Work required — For the entries below, repeat exactly each line starting with the one that contains "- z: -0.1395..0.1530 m" and going on through the one that contains "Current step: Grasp", and no others.

Provided data —
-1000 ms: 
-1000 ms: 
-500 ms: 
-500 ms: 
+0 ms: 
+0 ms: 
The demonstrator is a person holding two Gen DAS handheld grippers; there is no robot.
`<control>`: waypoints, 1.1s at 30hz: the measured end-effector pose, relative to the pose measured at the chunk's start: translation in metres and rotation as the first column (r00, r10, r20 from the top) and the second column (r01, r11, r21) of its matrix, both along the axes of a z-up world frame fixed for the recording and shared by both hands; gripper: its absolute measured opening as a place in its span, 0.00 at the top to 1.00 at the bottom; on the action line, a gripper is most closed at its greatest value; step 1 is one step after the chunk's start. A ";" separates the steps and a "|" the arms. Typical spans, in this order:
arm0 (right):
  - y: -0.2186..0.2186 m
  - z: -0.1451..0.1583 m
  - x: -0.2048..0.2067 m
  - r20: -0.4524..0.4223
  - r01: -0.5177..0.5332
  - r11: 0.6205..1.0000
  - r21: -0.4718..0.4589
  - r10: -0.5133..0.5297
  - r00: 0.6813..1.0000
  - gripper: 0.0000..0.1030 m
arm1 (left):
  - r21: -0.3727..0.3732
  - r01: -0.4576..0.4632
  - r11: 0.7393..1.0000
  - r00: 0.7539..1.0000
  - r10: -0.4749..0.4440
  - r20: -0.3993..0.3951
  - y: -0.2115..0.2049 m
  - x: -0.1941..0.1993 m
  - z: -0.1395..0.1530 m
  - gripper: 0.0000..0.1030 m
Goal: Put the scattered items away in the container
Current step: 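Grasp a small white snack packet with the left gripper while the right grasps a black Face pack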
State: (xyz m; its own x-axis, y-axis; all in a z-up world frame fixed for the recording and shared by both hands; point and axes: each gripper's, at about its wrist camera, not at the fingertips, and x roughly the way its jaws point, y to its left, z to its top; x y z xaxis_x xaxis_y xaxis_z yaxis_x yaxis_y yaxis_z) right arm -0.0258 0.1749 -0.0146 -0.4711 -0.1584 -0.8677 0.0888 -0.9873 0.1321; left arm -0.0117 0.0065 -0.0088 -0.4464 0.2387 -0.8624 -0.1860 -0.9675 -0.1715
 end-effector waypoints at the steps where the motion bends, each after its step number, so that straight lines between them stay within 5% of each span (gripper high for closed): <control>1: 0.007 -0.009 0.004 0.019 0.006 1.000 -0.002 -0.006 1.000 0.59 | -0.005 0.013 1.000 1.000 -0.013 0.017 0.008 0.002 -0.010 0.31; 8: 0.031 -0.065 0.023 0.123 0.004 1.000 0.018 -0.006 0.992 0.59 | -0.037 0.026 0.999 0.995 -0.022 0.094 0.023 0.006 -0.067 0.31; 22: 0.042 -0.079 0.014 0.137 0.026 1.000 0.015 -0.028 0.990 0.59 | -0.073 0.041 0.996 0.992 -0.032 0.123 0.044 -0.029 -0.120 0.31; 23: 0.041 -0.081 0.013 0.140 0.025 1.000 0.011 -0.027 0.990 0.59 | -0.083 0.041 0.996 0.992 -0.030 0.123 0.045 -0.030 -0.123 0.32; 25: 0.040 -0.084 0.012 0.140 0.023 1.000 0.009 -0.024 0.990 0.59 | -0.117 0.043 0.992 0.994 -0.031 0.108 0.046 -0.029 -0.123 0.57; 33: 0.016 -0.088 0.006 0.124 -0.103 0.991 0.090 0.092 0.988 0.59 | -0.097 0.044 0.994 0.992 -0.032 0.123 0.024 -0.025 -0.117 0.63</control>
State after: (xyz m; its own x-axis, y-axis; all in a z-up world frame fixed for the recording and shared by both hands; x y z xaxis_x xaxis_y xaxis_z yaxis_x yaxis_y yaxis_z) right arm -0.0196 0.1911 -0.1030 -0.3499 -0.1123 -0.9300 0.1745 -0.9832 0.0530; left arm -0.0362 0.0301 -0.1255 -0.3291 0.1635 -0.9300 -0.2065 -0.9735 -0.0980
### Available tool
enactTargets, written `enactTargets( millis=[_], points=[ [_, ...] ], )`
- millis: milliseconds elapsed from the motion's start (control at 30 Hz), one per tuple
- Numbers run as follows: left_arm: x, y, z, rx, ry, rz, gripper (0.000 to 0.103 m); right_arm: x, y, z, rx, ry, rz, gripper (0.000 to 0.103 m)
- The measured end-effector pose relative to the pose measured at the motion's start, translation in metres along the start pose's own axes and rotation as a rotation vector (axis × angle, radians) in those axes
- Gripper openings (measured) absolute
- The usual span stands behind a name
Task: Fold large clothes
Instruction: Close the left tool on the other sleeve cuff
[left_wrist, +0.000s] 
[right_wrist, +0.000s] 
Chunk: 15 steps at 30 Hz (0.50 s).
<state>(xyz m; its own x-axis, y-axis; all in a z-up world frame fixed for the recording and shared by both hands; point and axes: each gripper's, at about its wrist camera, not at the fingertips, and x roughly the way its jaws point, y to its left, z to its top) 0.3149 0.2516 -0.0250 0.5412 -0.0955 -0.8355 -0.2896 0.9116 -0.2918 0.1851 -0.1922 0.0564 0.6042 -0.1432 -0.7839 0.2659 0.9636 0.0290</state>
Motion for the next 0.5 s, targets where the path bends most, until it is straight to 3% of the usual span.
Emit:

The completed task —
  - z: -0.1395..0.1530 m
  - gripper: 0.0000..0.1030 m
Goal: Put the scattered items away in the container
Current step: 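Grasp a small white snack packet with the left gripper while the right grasps a black Face pack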

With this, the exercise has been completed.